» **YOUR TASK**
Please return the whole listing word for word.

» **DATA FOR REVIEW**
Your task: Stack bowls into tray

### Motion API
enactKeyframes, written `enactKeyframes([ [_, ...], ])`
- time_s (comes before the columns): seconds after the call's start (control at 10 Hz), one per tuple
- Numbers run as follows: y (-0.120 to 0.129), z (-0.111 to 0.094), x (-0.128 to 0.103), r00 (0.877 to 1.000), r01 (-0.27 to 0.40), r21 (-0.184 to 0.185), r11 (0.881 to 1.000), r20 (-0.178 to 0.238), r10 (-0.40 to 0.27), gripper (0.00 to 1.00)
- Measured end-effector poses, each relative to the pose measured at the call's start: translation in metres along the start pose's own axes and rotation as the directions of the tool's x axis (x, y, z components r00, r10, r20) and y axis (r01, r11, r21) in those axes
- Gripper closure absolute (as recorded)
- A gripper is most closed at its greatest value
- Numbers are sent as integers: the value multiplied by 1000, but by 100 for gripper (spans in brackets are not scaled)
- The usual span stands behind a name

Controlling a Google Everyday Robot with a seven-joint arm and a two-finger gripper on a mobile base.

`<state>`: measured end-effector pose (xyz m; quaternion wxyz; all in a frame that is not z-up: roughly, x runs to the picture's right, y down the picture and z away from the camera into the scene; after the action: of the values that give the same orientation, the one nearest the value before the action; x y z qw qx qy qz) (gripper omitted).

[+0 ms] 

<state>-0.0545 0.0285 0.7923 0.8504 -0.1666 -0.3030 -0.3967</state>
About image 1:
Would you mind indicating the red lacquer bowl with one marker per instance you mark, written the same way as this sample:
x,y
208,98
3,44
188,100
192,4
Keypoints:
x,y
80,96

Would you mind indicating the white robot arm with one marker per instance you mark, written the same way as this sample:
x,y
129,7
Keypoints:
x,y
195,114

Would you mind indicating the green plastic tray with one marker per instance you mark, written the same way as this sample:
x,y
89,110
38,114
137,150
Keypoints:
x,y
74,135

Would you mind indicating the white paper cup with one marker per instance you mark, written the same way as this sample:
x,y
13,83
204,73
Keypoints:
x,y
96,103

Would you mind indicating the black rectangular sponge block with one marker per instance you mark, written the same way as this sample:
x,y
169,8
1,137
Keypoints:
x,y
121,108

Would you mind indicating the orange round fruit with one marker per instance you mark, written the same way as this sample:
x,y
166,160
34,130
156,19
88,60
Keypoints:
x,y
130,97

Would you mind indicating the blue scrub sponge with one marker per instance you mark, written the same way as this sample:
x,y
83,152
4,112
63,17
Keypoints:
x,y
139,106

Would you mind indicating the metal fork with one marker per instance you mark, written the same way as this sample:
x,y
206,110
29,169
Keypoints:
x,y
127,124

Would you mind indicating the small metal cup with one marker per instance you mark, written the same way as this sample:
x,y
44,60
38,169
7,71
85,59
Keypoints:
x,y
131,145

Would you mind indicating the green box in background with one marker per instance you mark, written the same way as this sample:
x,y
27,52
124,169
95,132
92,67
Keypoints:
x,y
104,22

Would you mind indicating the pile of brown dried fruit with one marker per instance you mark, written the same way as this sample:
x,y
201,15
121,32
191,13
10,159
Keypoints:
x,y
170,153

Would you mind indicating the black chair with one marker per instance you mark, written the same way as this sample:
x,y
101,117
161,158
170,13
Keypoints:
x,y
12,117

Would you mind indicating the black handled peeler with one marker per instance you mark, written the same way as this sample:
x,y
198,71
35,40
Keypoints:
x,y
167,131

» **TASK SOLUTION**
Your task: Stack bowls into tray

### Motion API
enactKeyframes, written `enactKeyframes([ [_, ...], ])`
- time_s (comes before the columns): seconds after the call's start (control at 10 Hz), one per tuple
- Numbers run as follows: y (-0.120 to 0.129), z (-0.111 to 0.094), x (-0.128 to 0.103), r00 (0.877 to 1.000), r01 (-0.27 to 0.40), r21 (-0.184 to 0.185), r11 (0.881 to 1.000), r20 (-0.178 to 0.238), r10 (-0.40 to 0.27), gripper (0.00 to 1.00)
- Measured end-effector poses, each relative to the pose measured at the call's start: translation in metres along the start pose's own axes and rotation as the directions of the tool's x axis (x, y, z components r00, r10, r20) and y axis (r01, r11, r21) in those axes
- Gripper closure absolute (as recorded)
- A gripper is most closed at its greatest value
- Numbers are sent as integers: the value multiplied by 1000, but by 100 for gripper (spans in brackets are not scaled)
- The usual span stands behind a name

Controlling a Google Everyday Robot with a seven-joint arm and a two-finger gripper on a mobile base.

`<state>`: measured end-effector pose (xyz m; quaternion wxyz; all in a frame that is not z-up: roughly, x runs to the picture's right, y down the picture and z away from the camera into the scene; after the action: of the values that give the same orientation, the one nearest the value before the action; x y z qw qx qy qz) (gripper omitted).

[+0 ms] 

<state>-0.0545 0.0285 0.7923 0.8504 -0.1666 -0.3030 -0.3967</state>
About image 1:
Would you mind indicating the red lacquer bowl with one marker per instance you mark, written the same way as this sample:
x,y
208,98
3,44
188,100
192,4
Keypoints:
x,y
80,96

Would you mind indicating the white robot arm with one marker per instance you mark, written the same way as this sample:
x,y
129,7
Keypoints:
x,y
195,114

Would you mind indicating the green plastic tray with one marker per instance you mark, written the same way as this sample:
x,y
89,110
38,114
137,150
Keypoints:
x,y
74,135

Would you mind indicating the white paper cup with one marker per instance you mark, written the same way as this sample:
x,y
13,83
204,73
Keypoints:
x,y
96,103

Would you mind indicating the black rectangular sponge block with one marker per instance you mark, written the same way as this sample:
x,y
169,8
1,137
Keypoints:
x,y
121,108

Would you mind indicating the orange round fruit with one marker per instance you mark, written the same way as this sample:
x,y
166,160
34,130
156,19
88,60
Keypoints:
x,y
130,97

Would you mind indicating the blue scrub sponge with one marker per instance you mark, written the same way as this sample:
x,y
83,152
4,112
63,17
Keypoints:
x,y
139,106

Would you mind indicating the metal fork with one marker per instance you mark, written the same way as this sample:
x,y
206,110
29,169
Keypoints:
x,y
127,124

Would you mind indicating the small metal cup with one marker per instance you mark, written the same way as this sample:
x,y
44,60
38,169
7,71
85,59
Keypoints:
x,y
131,145

Would you mind indicating the green box in background with one marker per instance you mark, written the same way as this sample:
x,y
27,52
124,169
95,132
92,67
Keypoints:
x,y
104,22

Would you mind indicating the pile of brown dried fruit with one marker per instance you mark, written the same way as this sample:
x,y
201,15
121,32
191,13
10,159
Keypoints:
x,y
170,153

Would you mind indicating the black chair with one marker per instance you mark, written the same way as this sample:
x,y
101,117
161,158
170,13
Keypoints:
x,y
12,117

Would you mind indicating the black handled peeler with one marker per instance you mark, written the same way as this sample:
x,y
198,71
35,40
Keypoints:
x,y
167,131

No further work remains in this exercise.